B. Kematian 1. Pengertian kematian Kematian adalah apabila seseorang tidak lagi teraba denyut nadinya, tidak bernapas selama beberapa menit, dan tidak menunjukkan segala reflek serta tidak ada kegiatan otak (Nugroho, 2008). Pemberian perawatan pada lanjut usia yang sedang menghadapi kematian tidak selamanya mudah. Seorang lanjut usia akan memberi reaksi yang berbeda-beda, bergantung pada kepribadian dan cara lanjut usia menghadapi hidup. Hal ini mengandung maksud bahwa konsep diri yang dimiliki lansia ikut berpengaruh dalam penerimaan diri lanjut usia terhadap keadaan dirinya.
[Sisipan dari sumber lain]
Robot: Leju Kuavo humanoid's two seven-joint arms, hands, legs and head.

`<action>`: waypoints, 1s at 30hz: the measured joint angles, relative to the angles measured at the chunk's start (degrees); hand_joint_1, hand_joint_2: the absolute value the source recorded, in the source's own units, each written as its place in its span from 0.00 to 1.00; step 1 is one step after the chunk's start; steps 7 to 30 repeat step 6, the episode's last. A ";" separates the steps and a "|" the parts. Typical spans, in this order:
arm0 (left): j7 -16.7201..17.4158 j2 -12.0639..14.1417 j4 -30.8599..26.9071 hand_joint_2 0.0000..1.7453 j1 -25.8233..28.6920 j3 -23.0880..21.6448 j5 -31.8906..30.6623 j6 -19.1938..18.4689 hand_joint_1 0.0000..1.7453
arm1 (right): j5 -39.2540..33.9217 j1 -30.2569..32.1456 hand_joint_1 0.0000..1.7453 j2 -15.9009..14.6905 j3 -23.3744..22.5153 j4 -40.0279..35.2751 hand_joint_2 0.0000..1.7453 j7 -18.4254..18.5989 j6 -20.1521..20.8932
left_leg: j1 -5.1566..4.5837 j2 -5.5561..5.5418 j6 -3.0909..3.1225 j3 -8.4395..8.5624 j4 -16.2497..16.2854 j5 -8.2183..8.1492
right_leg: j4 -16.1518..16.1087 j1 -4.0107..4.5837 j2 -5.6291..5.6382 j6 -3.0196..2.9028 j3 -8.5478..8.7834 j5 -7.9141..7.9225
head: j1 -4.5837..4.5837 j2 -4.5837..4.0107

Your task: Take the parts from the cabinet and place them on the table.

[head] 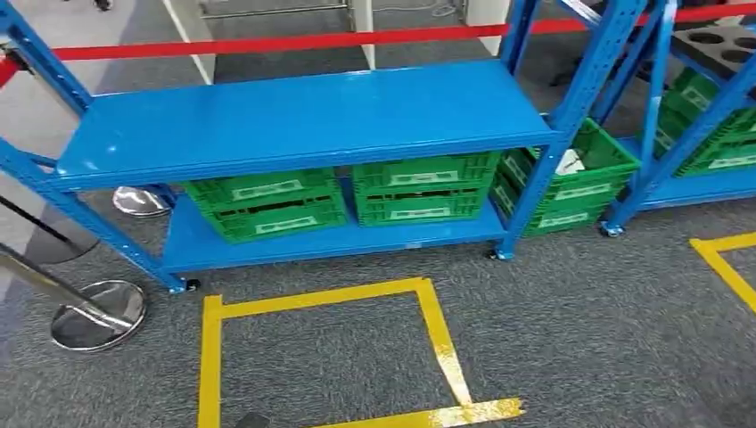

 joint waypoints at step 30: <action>0.76 -0.09 0.04 0.00 0.20 0.02 -0.02 0.48 0.00 | 0.00 0.12 0.00 0.00 -0.02 0.00 0.00 0.24 0.04 | 0.22 1.69 0.15 -1.81 4.50 0.74 | 0.00 0.48 -5.45 -0.23 0.72 -0.79 | -0.02 0.00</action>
Konsep diri yang baik akan membentuk kesadaran diri bahwa setiap manusia akan mengalami tahap penuaan dengan kemunduran semua kemampuan baik fisik maupun mental sehingga menerima diri dan berpasrah diri adalah hal terbaik yang dapat dilakukan oleh seorang lanjut usia (Nugroho, 2008). 2. Tahapan kematian pada lanjut usia meliputi : a. Tahap pertama (penolakan) Tahap ini adalah tahap kejutan dan penolakan. Selama tahap ini, lankut usia sebenarnya mengatakan maut menimpa semua orang, kecuali dirinya. Lanjut usia biasanya terpengaruh oleh sikap
19
penolakannya sehingga ia tidak memperhatikan fakta yang mungkin sedang dijelaskan kepadanya oleh perawat. Dirinya bahkan menekan apa yang telah didengar atau mungkin akan meminta pertolongan dari berbagai macam sumber profesional dan nonprofesional dalam upaya melarikan diri dari kenyataan bahwa maut sudah berada di ambang pintu. b. Tahap kedua (marah) Tahap ini ditandai oleh rasa marah dan emosi yang tidak terkendali. Seirngkali seorang lanjut usia mencela setiap orang dalam segala hal. Ia mudah marah terhadap para petugas kesehatan tentang apa yang dilakukan. Pada tahap ini, lanjut usia lebih menganggap hal ini merupakan hikmah daripada kutukan. Kemarahan di sini merupakan mekanisme pertahanan diri lanjut usia. Kemarahan sesungguhnya lebih tertuju kepada kesehatan dan kehidupannya. c. Tahap ketiga (tawar menawar) Pada tahap ini biasanya kemarahan sudah mereda dan lanjut usia dapat menimbulkan kesan sudah dapat menerima apa yang sedang terjadi dengan dirinya. Namun pada tahap tawar menawar ini banyak orang cenderung akan menyelesaikan urusan rumah tangga mereka sebelum maut tiba, dan akan menyiapkan beberapa hal seperti membuat surat dan mempersiapkan jaminan hidup bagi orang tercinta yang ditinggalkan. Selama tahap tawar menawar ini sebaiknya permohonan yang dikemukakan dapat dipenuhi. d. Tahap keempat (sedih atau depresi) Tahap ini biasanya merupakan tahap yang menyedihkan karena lanjut usia dalam suasana sedang berkabung. Bersamaan dengan itu, lanjut usia berusaha merelakan untuk meninggalkan semua kesenangan yang telah dinikmatinya. e. Tahap kelima (menerima) Tahap ini ditandai dengan sikap menerima kematian. Menjelang saat ini, lanjut usia telah membereskan segala urusan yang belum selesai
20
dan mungkin tidak ingin berbicara lagi karena sudah menyatakan segala sesuatunya. Tawar menawar sudah lewat dan saat kedamaian dan ketenangan (Ruben dalam Nugroho, 2008).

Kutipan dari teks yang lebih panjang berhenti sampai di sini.